Estima-se que, só em Portugal, “haja, claramente, entre dois a três milhões de pessoas” que estejam em pobreza energética (isto é, que tenham falta de condições de conforto em casa, seja por falta de aquecimento ou de arrefecimento). Mas, apesar do problema ser reconhecido pelo poder político (“que deve ser sempre o primeiro passo”), João Pedro Gouveia, investigador da Faculdade de Ciências e Tecnologia (FCT) da Universidade Nova diz ser preciso fazer mais.
Ouvido pelo DN, o professor refere que, apesar de o país ter “uma estratégia de combate à pobreza energética”, publicada em janeiro deste ano, falta colocá-la em prática. Até porque, no seu entender, havia “objetivos altamente ambiciosos”, como a erradicação total deste problema até 2050 ou a intenção de, até 2030, renovar 60% das casas. “Atualmente, se calhar, nem 5% renovámos até agora, não é em cinco anos que se vai vencer esta guerra”, diz, acrescentando que “basta olhar para os dados ou para as estatísticas de renovação de casas na última década”. “Os resultados estão piores ou muito piores do que em anos anteriores. Não estamos a fazer o caminho certo”, sublinha João Pedro Gouveia.

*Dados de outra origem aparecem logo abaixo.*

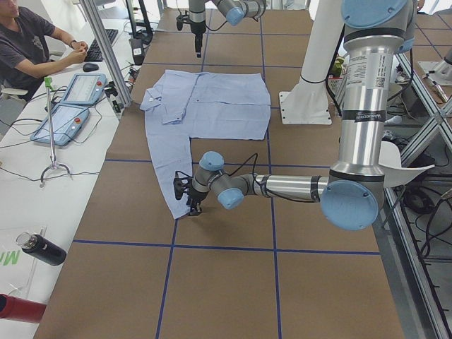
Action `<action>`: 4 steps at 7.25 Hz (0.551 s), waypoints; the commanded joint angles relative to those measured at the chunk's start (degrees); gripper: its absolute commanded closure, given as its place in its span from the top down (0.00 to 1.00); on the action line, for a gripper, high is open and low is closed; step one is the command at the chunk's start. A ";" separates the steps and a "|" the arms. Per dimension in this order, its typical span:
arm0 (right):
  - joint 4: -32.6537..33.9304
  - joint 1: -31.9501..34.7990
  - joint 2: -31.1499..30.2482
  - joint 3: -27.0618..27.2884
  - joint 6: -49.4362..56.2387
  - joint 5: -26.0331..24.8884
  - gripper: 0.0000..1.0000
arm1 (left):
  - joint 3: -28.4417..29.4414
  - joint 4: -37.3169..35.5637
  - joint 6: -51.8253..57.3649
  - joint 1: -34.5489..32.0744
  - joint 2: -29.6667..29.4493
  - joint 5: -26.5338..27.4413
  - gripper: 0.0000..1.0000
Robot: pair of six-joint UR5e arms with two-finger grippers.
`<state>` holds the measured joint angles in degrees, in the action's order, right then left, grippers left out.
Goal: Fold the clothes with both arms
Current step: 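Lower the left gripper onto the cuff of the sleeve nearest it and grasp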
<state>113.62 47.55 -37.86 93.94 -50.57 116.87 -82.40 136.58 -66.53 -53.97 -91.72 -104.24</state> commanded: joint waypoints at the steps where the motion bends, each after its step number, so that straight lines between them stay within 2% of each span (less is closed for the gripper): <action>1: -0.07 0.00 -0.11 0.01 0.03 -0.07 0.99 | -0.04 0.00 -0.01 0.01 -0.04 0.00 0.54; 4: -0.07 0.09 -0.20 -0.16 0.03 -0.15 0.99 | -0.04 0.00 -0.09 0.80 -0.13 0.44 0.51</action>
<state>113.56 47.59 -38.04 93.85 -50.54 116.79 -82.44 136.58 -66.55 -53.38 -91.78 -104.10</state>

O caminho a seguir, diz, deve ser o de fortalecimento económico desta estratégia, para se poderem aplicar os instrumentos. “Apesar de haver um reconhecimento político, os instrumentos financeiros, os mecanismos de apoio às pessoas, o financiamento existente é manifestamente escasso para a dimensão do problema que Portugal tem. Não chega só reconhecer ou ter estratégia. É preciso, efetivamente, implementar os instrumentos para esse combate à pobreza energética de forma efetiva às pessoas mais vulneráveis”, acrescenta ainda.
Esta falta de medidas, traduz-se, depois, no facto de Portugal ser o país europeu “onde mais pessoas reportam incapacidade em aquecer as casas”. Isto deve-se, sobretudo, “à falta de equipamentos eficientes, ou mesmo falta de equipamentos para aquecer a habitação”. Segundo João Pedro Gouveia, há ainda outro problema que acontece “em muitos países do sul da Europa”: “As pessoas até têm o equipamento, mas depois não têm dinheiro, tentam gerir o orçamento familiar de outra forma e não querem ou não têm capacidade de aquecer a casa. A casa realmente é tão má, com tantos problemas estruturais de isolamento e de problemas nas janelas que, mesmo aquecendo, não conseguem estar confortáveis em casa.”
Ao todo, estima-se que, a nível europeu, a pobreza energética afete cerca de 35 milhões de pessoas. Mas, realça João Pedro Gouveia, “dependendo das consequências e das causas”, esse número pode chegar aos 100 milhões, seja no inverno com as dificuldades no aquecimento ou “no verão com o passar calor em casa”. “O assunto é cada vez mais relevante”, diz o especialista.